Para imaginar el problema, el científico John Butler, del Instituto Nacional de Estándares y Tecnología, lo comparó con intentar realizar una llamada cuando solo se conservan algunos números de un teléfono. No basta con encontrar ADN. Es necesario recuperar suficientes fragmentos útiles para establecer una coincidencia confiable.
El 9/11 obligó a desarrollar nuevas herramientas
Cuando las técnicas convencionales comenzaron a alcanzar sus límites, los científicos tuvieron que desarrollar métodos diferentes.
Investigadores crearon pruebas conocidas como miniSTR, diseñadas para analizar segmentos de ADN más pequeños. Debido a su tamaño, estos fragmentos tenían mayores probabilidades de permanecer intactos dentro de muestras extremadamente degradadas.
La técnica produjo resultados importantes. Según NIST, más del 20 % de las identificaciones realizadas durante una etapa de la investigación utilizaron resultados obtenidos mediante estas pruebas. La tecnología desarrollada como consecuencia del 9/11 posteriormente encontró aplicaciones en otras investigaciones forenses.

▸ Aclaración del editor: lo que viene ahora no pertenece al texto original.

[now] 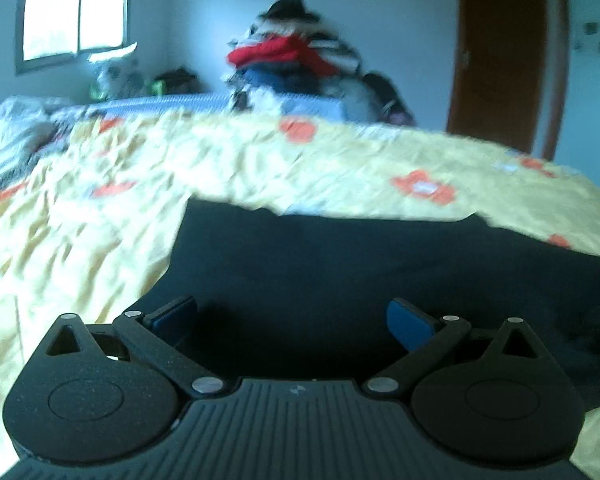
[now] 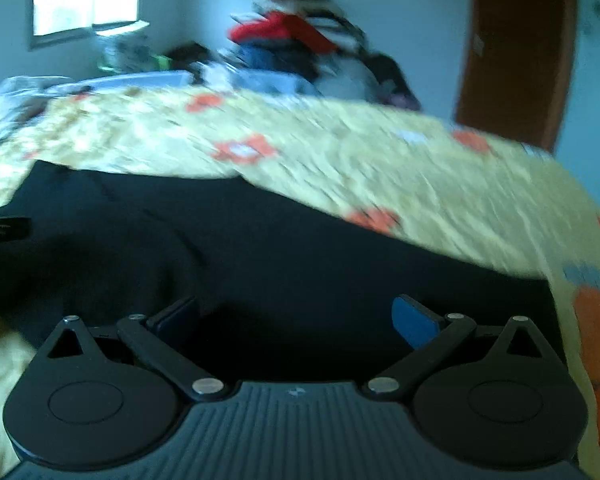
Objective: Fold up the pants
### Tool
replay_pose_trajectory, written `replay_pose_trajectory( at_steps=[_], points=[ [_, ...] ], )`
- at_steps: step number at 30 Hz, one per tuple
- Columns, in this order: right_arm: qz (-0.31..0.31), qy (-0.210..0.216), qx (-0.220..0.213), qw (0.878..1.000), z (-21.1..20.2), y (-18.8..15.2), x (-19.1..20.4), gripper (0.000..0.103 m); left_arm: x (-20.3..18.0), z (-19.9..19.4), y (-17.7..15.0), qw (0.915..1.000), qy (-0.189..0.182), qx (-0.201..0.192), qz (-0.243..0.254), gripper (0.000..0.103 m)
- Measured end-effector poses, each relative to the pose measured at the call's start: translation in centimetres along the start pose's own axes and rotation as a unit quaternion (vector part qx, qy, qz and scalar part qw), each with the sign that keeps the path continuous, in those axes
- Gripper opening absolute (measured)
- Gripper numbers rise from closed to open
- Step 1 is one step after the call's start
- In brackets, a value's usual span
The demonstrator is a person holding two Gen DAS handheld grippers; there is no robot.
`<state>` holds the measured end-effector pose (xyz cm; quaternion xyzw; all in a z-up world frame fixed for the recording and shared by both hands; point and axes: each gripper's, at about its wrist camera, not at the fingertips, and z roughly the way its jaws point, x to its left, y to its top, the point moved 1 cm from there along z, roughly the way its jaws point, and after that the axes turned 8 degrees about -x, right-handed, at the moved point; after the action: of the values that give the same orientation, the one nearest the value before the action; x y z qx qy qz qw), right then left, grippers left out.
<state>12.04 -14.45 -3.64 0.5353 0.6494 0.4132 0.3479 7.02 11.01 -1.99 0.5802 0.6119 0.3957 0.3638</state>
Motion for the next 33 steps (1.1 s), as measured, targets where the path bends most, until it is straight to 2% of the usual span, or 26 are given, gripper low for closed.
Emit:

Pero incluso entonces quedaron muestras que no podían proporcionar suficiente información.
En lugar de considerarlas definitivamente imposibles de identificar, la Oficina del Médico Forense las conservó para poder analizarlas nuevamente cuando la ciencia avanzara.
Volver a probar el mismo ADN décadas después
Esa decisión ha permitido identificaciones muchos años después de los ataques.
Una de las herramientas más importantes ha sido la secuenciación de nueva generación, conocida como next-generation sequencing. Es más sensible que métodos convencionales y puede recuperar información genética de muestras difíciles y altamente degradadas.
En 2023, por ejemplo, Nueva York anunció dos nuevas identificaciones obtenidas después de más de dos décadas de intentos anteriores sin resultados concluyentes. En 2025 se identificaron otras tres víctimas mediante análisis avanzados y nuevas muestras de referencia proporcionadas por familiares.
Los científicos también continúan relacionando nuevos fragmentos con personas que ya habían sido identificadas, permitiendo devolver restos adicionales a sus familias.
Una nueva herramienta en 2026
El avance anunciado en agosto de 2026 abrió otra posibilidad.
La genealogía genética forense investigativa, conocida como FIGG, combina tecnologías especializadas de ADN con investigación genealógica. En lugar de depender únicamente de una coincidencia directa con una muestra familiar previamente disponible, los investigadores pueden utilizar relaciones genéticas para generar pistas sobre la identidad de una persona.
Esas pistas no constituyen por sí mismas una identificación definitiva. La Oficina del Médico Forense debe confirmarlas posteriormente mediante ADN u otros métodos forenses.
La primera aplicación exitosa de FIGG para identificar a una víctima anteriormente desconocida del World Trade Center llegó casi exactamente 25 años después de los ataques.
Más de mil personas todavía esperan ser identificadas
El progreso científico también deja clara la enorme dimensión del trabajo pendiente.
De las 2,753 personas que murieron en los ataques al World Trade Center, 1,654 habían sido identificadas hasta agosto de 2026. Otras 1,099, aproximadamente el 40 %, permanecen sin identificar.
Los restos que todavía no han podido ser identificados se mantienen bajo el cuidado de la Oficina del Médico Forense. Existe un repositorio especialmente diseñado dentro del complejo del 9/11 Memorial, aunque las pruebas científicas no se realizan allí.
La identificación de víctimas del 9/11 continúa porque la ciencia forense no es estática.
Una muestra puede permanecer durante años sin ofrecer respuestas y después revelar información gracias a una técnica más sensible, una nueva muestra familiar o un método que todavía no existía cuando fue analizada por primera vez.
Por eso, 25 años después, los científicos siguen regresando al mismo material.
No porque hayan olvidado lo que ocurrió, sino precisamente porque no han dejado de buscar respuestas para quienes todavía esperan una.